§ **The task**: Every line of the data below should be retyped exactly, with no images carried over.

§ **Input data**:
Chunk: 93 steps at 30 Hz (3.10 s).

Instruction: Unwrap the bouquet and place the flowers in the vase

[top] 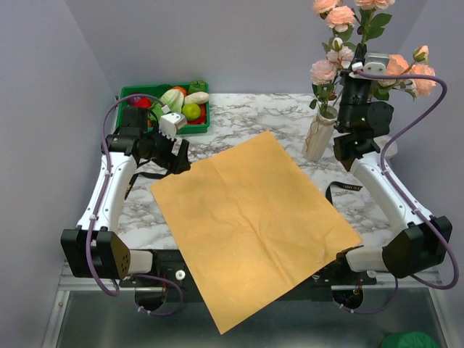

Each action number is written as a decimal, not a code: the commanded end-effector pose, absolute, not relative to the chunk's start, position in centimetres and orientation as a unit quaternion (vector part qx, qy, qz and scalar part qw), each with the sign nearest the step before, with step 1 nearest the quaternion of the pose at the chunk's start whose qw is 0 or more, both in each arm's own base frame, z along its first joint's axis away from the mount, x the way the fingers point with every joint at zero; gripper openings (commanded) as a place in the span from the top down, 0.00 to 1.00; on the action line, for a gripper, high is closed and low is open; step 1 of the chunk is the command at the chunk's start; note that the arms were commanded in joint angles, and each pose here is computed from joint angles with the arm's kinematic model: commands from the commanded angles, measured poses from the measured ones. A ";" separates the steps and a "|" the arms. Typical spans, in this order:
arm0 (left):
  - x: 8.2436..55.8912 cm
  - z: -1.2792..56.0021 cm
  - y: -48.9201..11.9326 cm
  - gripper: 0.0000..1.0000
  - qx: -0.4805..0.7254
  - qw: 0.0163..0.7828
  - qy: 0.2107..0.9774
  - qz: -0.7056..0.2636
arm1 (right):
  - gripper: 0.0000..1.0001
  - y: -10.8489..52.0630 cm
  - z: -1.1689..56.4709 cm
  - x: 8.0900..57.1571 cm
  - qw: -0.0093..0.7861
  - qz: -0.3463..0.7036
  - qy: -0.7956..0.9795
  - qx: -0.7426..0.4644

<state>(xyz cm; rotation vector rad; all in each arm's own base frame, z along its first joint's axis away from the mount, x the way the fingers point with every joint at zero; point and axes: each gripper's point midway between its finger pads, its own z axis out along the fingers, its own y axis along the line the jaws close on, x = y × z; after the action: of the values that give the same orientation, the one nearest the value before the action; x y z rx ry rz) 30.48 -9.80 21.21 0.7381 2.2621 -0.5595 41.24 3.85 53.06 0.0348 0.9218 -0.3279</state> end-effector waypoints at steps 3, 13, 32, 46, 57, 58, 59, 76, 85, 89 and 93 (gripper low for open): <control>30.6 21.6 -9.5 0.01 0.292 0.347 0.864 -0.220 | 0.99 3.3 52.0 42.5 0.886 -0.158 0.433 0.040; 30.5 21.1 -9.2 0.01 0.293 0.340 0.864 -0.228 | 0.99 3.0 47.6 44.4 0.862 -0.157 0.477 0.065; 31.7 22.2 -9.0 0.01 0.274 0.325 0.876 -0.229 | 0.93 5.6 40.5 45.2 0.793 -0.073 0.605 0.025; 31.2 23.5 -9.0 0.01 0.272 0.338 0.872 -0.226 | 0.41 8.1 38.8 45.4 0.764 -0.016 0.644 -0.018; 30.8 23.0 -9.0 0.01 0.274 0.335 0.873 -0.224 | 0.32 7.7 40.5 42.0 0.768 0.025 0.639 0.010; 30.8 23.0 -9.0 0.01 0.274 0.335 0.873 -0.226 | 0.33 7.4 40.9 41.5 0.771 0.023 0.636 0.014; 30.8 23.0 -9.0 0.01 0.273 0.335 0.873 -0.226 | 0.33 7.0 41.2 41.2 0.772 0.018 0.635 0.021; 30.3 23.5 -9.3 0.01 0.276 0.339 0.868 -0.234 | 0.35 3.6 40.9 33.1 0.743 0.039 0.660 0.105; 30.5 23.1 -8.9 0.01 0.279 0.338 0.871 -0.223 | 0.39 7.6 35.8 32.3 0.686 0.125 0.716 0.044; 31.5 23.3 -8.6 0.01 0.264 0.336 0.878 -0.216 | 0.30 10.3 30.8 31.4 0.603 0.169 0.780 0.003; 33.6 24.3 -9.3 0.01 0.246 0.345 0.877 -0.228 | 0.01 11.1 26.4 29.3 0.553 0.185 0.812 -0.016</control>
<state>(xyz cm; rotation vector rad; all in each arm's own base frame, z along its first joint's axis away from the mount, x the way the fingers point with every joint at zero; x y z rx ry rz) 31.56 -9.03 23.01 0.7009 2.2864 -0.5822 32.26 9.08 32.68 0.0441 1.7176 0.3282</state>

§ **Response area**:
Chunk: 93 steps at 30 Hz (3.10 s).

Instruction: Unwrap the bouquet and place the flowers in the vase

[top] 

Each action number is written as a decimal, not a code: the commanded end-effector pose, absolute, not relative to the chunk's start, position in centimetres and orientation as a unit quaternion (vector part qx, qy, qz and scalar part qw), each with the sign nearest the step before, with step 1 nearest the quaternion of the pose at the chunk's start whose qw is 0 or more, both in each arm's own base frame, z along its first joint's axis away from the mount, x the way the fingers point with every joint at zero; gripper openings (commanded) as a place in the span from the top down, 0.00 to 1.00; on the action line, for a gripper, high is closed and low is open; step 1 of the chunk is the command at the chunk's start; note that the arms were commanded in joint angles, and each pose here is computed from joint angles with the arm's kinematic model: commands from the commanded angles, measured poses from the measured ones. A ";" separates the steps and a "|" the arms. Typical spans, in this order:
arm0 (left):
  - x: 8.2436..55.8912 cm
  - z: -1.2792..56.0021 cm
  - y: -48.9201..11.9326 cm
  - gripper: 0.0000..1.0000
  - qx: -0.4805..0.7254
  - qw: 0.0163..0.7828
  - qy: 0.2107..0.9774
  - qz: -0.7056..0.2636
arm1 (right):
  - gripper: 0.0000..1.0001
  - y: -10.8489..52.0630 cm
  - z: -1.1689..56.4709 cm
  - x: 8.0900..57.1571 cm
  - qw: -0.0093..0.7861
  - qz: -0.3463..0.7036
  - qy: -0.7956..0.9795
  - qx: -0.7426..0.4644

<state>(xyz cm; rotation vector rad; all in each arm's own base frame, z along its first joint's axis away from the mount, x the way the fingers point with every joint at zero; point and axes: each gripper's point midway between its finger pads, its own z axis out along the fingers, its own y axis along the line the jaws close on, x = y × z; after the action: of the values that give the same orientation, the one nearest the value before the action; x y z rx ry rz) 30.48 -9.80 21.21 0.7381 2.2621 -0.5595 41.24 3.85 53.06 0.0348 0.9218 -0.3279</state> end-effector waypoints at steps 3, 13, 32, 46, 57, 58, 59, 76, 85, 89 and 93 (gripper low for open): <control>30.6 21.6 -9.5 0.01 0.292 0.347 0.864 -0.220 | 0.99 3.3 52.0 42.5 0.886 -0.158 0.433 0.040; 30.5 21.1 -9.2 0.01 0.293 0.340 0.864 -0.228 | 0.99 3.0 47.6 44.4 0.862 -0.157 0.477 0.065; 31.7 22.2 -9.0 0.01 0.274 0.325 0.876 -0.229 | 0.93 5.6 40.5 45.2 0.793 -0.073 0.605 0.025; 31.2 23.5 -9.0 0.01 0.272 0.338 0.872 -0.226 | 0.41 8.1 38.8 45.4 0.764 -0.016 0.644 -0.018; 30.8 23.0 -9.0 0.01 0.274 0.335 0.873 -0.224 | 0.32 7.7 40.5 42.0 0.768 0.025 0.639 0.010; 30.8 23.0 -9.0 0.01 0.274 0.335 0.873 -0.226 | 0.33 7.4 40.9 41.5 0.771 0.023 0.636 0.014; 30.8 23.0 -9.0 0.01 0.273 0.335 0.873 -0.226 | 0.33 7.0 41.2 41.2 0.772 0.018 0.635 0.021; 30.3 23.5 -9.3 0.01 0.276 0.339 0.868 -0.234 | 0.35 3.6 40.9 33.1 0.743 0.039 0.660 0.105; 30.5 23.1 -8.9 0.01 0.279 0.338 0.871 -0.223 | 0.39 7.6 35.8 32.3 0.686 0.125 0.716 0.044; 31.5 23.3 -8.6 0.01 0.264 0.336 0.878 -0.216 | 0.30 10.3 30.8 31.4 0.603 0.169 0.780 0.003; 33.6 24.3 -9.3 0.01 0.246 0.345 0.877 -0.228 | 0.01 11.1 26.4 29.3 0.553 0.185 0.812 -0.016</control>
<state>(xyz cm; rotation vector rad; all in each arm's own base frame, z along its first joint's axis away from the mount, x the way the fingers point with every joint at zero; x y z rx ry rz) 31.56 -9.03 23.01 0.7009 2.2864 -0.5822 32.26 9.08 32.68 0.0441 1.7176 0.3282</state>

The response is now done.